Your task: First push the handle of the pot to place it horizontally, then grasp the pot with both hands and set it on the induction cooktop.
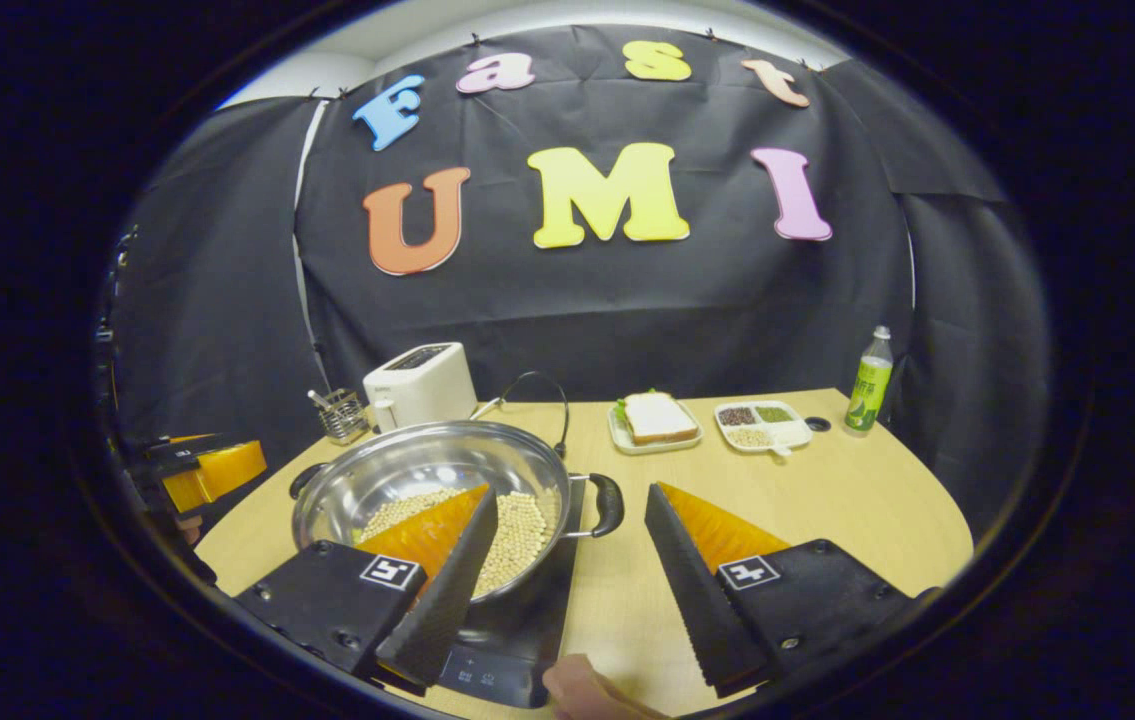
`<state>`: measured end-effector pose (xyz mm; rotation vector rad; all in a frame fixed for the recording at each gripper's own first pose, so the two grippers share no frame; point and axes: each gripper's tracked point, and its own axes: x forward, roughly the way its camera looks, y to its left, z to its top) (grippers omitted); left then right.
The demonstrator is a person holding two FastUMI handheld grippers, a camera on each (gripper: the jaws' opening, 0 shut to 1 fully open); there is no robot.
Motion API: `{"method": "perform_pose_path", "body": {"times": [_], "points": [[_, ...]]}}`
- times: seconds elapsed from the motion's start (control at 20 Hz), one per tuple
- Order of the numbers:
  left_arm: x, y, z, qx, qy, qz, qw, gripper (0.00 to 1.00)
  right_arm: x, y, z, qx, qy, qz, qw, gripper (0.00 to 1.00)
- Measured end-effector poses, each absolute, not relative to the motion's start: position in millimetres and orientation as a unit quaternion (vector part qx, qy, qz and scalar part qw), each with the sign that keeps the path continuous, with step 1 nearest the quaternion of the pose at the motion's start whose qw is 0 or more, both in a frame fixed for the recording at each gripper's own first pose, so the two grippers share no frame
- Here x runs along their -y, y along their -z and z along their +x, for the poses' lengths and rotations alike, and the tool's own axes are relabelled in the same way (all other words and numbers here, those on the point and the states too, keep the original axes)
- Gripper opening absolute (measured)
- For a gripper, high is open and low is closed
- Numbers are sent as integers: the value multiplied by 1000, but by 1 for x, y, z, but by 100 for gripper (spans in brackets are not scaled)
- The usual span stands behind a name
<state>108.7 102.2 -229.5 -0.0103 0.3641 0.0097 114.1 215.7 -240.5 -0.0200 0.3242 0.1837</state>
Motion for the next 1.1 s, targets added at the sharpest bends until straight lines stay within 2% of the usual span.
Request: {"method": "perform_pose_path", "body": {"times": [0.25,0.35,0.4,0.45,0.65,1.0,1.05,1.1], "points": [[-77,182,67,-141,-8,29,990,94,-201,193,54,-107,-92,-23,990,95],[-64,158,52,-123,-9,42,991,95,-188,175,30,-96,-86,-21,991,99],[-58,147,45,-117,-9,41,992,87,-181,163,18,-88,-86,-20,992,98],[-53,133,39,-105,-13,36,994,96,-175,148,7,-76,-88,-17,993,98],[-48,86,14,-78,-42,10,996,96,-137,97,-33,-24,-70,1,997,98],[-29,25,-31,0,-36,-7,999,96,-79,47,-97,41,-29,8,999,96],[-27,17,-37,12,-34,-7,999,96,-73,43,-105,48,-23,6,999,99],[-23,12,-44,20,-29,-6,999,96,-66,38,-114,56,-18,7,998,96]]}}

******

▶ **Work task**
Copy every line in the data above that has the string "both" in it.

▶ **Result**
Your task: First push the handle of the pot to place it horizontally, then grasp the pot with both hands and set it on the induction cooktop.
- Measured end-effector poses, each absolute, not relative to the motion's start: position in millimetres and orientation as a unit quaternion (vector part qx, qy, qz and scalar part qw), each with the sign that keeps the path continuous, with step 1 nearest the quaternion of the pose at the motion's start whose qw is 0 or more, both in a frame fixed for the recording at each gripper's own first pose, so the two grippers share no frame

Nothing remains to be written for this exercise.